◆ **Prompt**
An exact copy of all the lines below is required, with every image left out.

Top of Material provided

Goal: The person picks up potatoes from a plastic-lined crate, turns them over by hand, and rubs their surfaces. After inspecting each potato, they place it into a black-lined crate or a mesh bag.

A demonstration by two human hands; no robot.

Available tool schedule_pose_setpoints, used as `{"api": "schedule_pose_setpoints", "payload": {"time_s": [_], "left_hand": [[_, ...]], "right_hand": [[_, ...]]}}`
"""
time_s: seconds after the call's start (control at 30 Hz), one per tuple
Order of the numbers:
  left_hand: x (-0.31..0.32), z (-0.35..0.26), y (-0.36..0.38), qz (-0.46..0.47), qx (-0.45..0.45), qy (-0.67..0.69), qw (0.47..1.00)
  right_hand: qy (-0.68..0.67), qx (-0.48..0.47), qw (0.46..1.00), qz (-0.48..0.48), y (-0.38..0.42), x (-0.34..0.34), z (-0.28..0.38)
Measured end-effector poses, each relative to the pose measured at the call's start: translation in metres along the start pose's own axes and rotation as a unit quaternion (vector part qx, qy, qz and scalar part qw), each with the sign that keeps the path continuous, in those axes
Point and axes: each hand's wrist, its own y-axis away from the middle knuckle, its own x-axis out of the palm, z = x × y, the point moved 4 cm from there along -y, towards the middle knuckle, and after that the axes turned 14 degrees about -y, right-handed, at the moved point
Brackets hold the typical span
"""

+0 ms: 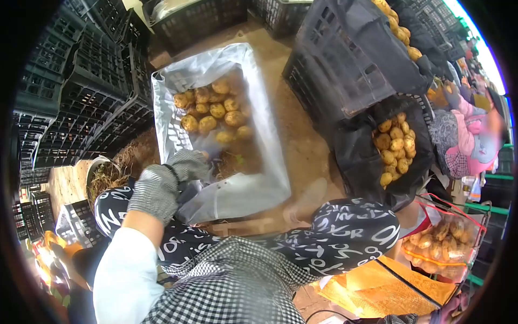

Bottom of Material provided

◆ **Output for this task**
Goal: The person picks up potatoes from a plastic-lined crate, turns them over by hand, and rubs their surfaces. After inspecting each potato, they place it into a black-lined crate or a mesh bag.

A demonstration by two human hands; no robot.

Available tool schedule_pose_setpoints, used as `{"api": "schedule_pose_setpoints", "payload": {"time_s": [_], "left_hand": [[_, ...]], "right_hand": [[_, ...]]}}`
"""
time_s: seconds after the call's start (control at 30 Hz), one per tuple
Order of the numbers:
  left_hand: x (-0.31..0.32), z (-0.35..0.26), y (-0.36..0.38), qz (-0.46..0.47), qx (-0.45..0.45), qy (-0.67..0.69), qw (0.47..1.00)
  right_hand: qy (-0.68..0.67), qx (-0.48..0.47), qw (0.46..1.00), qz (-0.48..0.48), y (-0.38..0.42), x (-0.34..0.34), z (-0.28..0.38)
Measured end-effector poses, each relative to the pose measured at the call's start: translation in metres along the start pose's own axes and rotation as a unit quaternion (vector part qx, qy, qz and scalar part qw), each with the sign that keeps the path continuous, in those axes
Point and axes: each hand's wrist, its own y-axis away from the middle knuckle, its own x-axis out of the palm, z = x × y, the point moved 4 cm from there along -y, towards the middle knuckle, and after that the axes turned 14 degrees about -y, right-handed, at the moved point
Brackets hold the typical span
"""

+0 ms: 

No more work is needed on this exercise.